HAPPINESS IS THE DEVIL
I can’t do a chin up. I’m getting stronger lately but I can’t do a chin up.
My body just doesn’t have it in me right now. I don’t have the strength.
If I want to do a chin up I’m going to have to train a lot harder.
I am going to have to facilitate a process whereby my muscle, bones and fascia build that capability.
It’s the same when we’re trying to feel an emotion like joy that we aren’t used to feeling.
We often make the mistake of thinking like this: "when I have ____ (relationship, job, move, child, whatever ‘thing’) I will be happy." By which we mean, "I will feel good." We think we will feel good when we have what we want.
But when what we want comes along what happens is often surprising. We feel let down or disoriented or fleeting happiness and on to the next thing. When we get what we want the practice of moment by moment steady awareness of ourselves is enlightening.
When I get what I want I can feel my energy shifting to something different - something to be anxious about, some lack. I can actually feel the anxiety moving around inside me looking, trolling for the next thing.

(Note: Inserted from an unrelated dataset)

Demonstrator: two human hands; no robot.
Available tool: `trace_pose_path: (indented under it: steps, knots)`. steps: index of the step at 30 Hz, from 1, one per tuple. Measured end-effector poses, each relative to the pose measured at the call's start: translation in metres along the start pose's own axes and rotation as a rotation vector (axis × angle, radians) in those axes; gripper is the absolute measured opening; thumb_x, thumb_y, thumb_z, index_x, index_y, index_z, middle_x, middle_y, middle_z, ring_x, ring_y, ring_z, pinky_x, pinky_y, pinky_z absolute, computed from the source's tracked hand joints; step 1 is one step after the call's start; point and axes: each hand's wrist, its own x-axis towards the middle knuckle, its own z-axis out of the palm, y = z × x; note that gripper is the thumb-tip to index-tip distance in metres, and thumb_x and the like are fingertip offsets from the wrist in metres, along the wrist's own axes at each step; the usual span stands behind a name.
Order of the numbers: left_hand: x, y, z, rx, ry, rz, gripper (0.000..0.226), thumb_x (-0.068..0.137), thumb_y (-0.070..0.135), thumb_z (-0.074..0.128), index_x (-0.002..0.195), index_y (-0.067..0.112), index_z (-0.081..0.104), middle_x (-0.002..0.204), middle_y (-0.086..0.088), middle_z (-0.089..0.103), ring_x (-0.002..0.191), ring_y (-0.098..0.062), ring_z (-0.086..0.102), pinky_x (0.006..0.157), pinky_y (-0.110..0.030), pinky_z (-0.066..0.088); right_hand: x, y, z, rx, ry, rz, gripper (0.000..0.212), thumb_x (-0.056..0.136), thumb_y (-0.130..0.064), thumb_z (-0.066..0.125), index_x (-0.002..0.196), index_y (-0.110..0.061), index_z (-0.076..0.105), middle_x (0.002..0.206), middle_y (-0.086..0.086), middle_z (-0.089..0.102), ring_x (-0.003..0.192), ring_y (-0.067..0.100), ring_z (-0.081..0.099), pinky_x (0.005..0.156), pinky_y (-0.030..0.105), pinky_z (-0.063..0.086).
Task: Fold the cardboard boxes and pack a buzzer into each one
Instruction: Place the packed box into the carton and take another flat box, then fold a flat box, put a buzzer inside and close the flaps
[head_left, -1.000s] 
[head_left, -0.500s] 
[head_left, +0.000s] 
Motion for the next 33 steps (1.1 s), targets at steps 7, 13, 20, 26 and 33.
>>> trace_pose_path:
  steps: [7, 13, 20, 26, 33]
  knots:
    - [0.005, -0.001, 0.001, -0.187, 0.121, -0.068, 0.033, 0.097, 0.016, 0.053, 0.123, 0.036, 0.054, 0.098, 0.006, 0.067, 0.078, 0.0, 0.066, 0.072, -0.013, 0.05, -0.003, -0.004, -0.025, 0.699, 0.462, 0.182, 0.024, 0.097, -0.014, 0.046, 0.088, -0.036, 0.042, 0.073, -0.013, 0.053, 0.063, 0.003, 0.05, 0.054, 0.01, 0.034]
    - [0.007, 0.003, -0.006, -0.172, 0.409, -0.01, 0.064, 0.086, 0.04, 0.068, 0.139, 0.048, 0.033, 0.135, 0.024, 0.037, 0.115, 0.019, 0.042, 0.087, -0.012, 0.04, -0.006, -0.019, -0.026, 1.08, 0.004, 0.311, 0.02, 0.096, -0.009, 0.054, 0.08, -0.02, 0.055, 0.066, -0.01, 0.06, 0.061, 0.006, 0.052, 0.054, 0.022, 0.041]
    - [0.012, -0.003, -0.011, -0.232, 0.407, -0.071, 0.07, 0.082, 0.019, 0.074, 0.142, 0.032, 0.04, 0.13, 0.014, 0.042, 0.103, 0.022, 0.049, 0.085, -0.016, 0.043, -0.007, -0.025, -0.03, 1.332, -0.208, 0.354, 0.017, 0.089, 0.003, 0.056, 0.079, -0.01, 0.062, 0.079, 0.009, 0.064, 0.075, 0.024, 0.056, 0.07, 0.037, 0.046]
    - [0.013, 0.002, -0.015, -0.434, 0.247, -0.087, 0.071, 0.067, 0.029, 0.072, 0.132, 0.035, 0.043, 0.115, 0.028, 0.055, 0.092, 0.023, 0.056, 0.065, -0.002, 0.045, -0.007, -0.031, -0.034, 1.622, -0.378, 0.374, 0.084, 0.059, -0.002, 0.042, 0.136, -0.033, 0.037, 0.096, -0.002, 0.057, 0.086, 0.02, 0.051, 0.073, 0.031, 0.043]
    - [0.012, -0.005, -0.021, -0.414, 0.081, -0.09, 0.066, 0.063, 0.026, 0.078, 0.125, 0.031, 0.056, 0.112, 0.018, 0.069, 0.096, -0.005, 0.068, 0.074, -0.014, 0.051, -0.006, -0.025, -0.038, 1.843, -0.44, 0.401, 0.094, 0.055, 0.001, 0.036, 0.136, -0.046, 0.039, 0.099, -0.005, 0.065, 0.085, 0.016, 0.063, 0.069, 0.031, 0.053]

Because sometimes I am not strong enough to receive the good thing that has happened. My body does not have the pathways, the capability, to hold on to receiving anything for any length of time.
“Happy” is an ambiguous term. But the experience of joy, pleasure, satisfaction - feeling good when long-awaited dreams materialize or when a moment of trueness or beauty makes itself known - it is a grown-in ability to have this experience.

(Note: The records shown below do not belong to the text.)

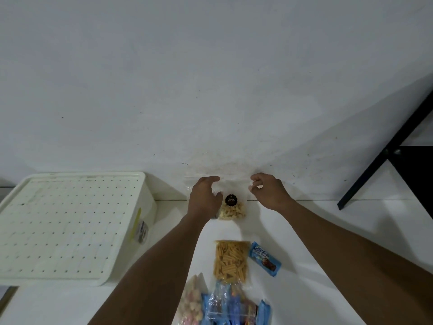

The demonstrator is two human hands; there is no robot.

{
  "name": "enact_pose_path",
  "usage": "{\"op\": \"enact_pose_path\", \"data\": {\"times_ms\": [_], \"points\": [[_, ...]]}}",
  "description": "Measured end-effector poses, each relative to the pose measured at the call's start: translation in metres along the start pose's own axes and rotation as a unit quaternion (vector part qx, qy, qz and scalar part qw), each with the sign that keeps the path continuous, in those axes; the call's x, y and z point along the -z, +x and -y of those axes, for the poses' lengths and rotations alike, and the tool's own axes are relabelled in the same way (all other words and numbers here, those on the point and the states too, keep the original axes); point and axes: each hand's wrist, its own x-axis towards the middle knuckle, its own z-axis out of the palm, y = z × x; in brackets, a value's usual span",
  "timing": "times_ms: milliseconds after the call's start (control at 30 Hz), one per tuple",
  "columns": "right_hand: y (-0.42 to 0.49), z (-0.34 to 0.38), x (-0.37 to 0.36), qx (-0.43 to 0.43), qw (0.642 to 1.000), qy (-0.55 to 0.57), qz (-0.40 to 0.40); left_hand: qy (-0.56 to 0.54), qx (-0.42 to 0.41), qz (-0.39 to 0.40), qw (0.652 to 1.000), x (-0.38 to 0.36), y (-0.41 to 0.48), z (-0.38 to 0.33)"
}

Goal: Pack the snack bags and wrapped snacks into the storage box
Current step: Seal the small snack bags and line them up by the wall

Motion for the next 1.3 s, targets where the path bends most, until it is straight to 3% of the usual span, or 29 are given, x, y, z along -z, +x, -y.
{"op": "enact_pose_path", "data": {"times_ms": [300, 633, 933, 1200, 1300], "points": [[-0.068, 0.008, -0.004, -0.048, 0.997, -0.025, 0.062, 0.045, -0.022, 0.085, 0.995, 0.017, -0.063, -0.003], [-0.173, -0.024, -0.074, -0.096, 0.985, -0.090, 0.115, 0.094, 0.025, 0.229, 0.968, 0.001, -0.171, 0.062], [-0.216, -0.038, -0.106, -0.181, 0.970, -0.099, 0.127, 0.058, 0.051, 0.233, 0.969, -0.012, -0.207, 0.079], [-0.215, -0.028, -0.098, -0.196, 0.978, 0.018, 0.075, -0.015, 0.077, 0.178, 0.981, -0.006, -0.213, 0.077], [-0.209, -0.018, -0.084, -0.211, 0.973, 0.076, 0.052, -0.117, 0.148, 0.168, 0.968, 0.010, -0.201, 0.067]]}}
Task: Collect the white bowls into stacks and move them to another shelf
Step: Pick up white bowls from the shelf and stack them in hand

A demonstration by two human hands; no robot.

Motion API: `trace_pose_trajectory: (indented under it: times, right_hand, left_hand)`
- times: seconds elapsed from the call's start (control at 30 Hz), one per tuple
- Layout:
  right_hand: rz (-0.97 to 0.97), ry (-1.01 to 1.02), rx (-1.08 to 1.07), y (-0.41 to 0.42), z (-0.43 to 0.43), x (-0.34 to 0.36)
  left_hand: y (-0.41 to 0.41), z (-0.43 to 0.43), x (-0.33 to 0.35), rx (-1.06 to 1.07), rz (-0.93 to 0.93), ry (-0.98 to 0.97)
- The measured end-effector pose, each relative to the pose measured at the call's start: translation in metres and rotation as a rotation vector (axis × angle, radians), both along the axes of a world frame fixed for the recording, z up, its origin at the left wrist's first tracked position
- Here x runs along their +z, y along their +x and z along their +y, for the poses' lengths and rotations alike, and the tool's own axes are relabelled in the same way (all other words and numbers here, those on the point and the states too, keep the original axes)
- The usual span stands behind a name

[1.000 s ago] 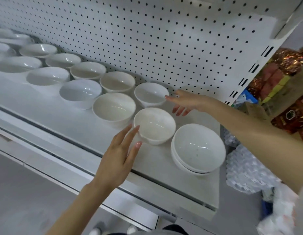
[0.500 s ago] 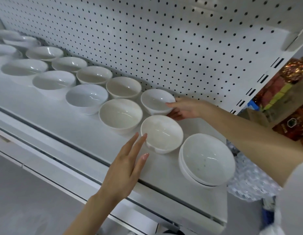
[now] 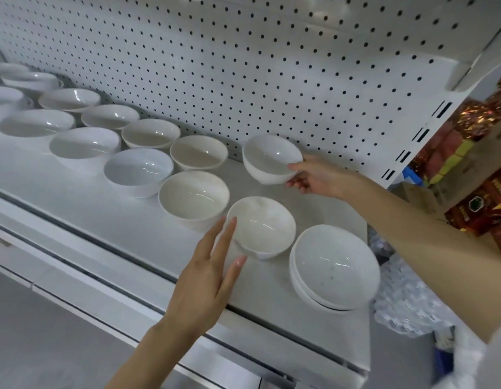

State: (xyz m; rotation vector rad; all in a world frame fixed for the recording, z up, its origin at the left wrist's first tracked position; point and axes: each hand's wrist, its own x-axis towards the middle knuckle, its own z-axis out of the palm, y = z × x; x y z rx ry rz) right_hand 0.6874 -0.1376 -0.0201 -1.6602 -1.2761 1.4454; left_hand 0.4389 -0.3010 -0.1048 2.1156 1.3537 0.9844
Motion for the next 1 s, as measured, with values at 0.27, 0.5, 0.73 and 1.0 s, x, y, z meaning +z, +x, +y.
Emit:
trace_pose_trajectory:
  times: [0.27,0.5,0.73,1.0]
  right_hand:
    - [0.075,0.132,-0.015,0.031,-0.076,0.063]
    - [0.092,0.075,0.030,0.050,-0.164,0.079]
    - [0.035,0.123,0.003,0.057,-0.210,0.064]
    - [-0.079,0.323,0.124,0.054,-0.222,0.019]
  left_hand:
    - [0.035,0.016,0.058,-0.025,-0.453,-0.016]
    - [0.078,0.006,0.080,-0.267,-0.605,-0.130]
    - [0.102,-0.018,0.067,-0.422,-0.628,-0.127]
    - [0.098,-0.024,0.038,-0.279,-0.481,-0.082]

I am sure you can see what I am talking about in others - people who are never happy, never satisfied - who seem to thrive on the breaking up and getting back together or the horrible politics at work - but who do have no ability to reframe or renew. It’s easy to spot - it’s everywhere when you start looking.
But in ourselves it takes a bit more work to see. And it can be jarring when we do.
It has taken quite dramatic positive events to begin to see how deeply my wiring is set for loss. For not being seen. For not being safe.
And once we have the gift of seeing we can struggle with ourselves. We can soothe ourselves. We have choice. Lots of it.
We spend so much time in our heads. “I am lucky - many people have worse problems.” or “I should feel happy - this is what I have always wanted."
But then there is what is real - our experience. Staying with our experience is what gives us everything.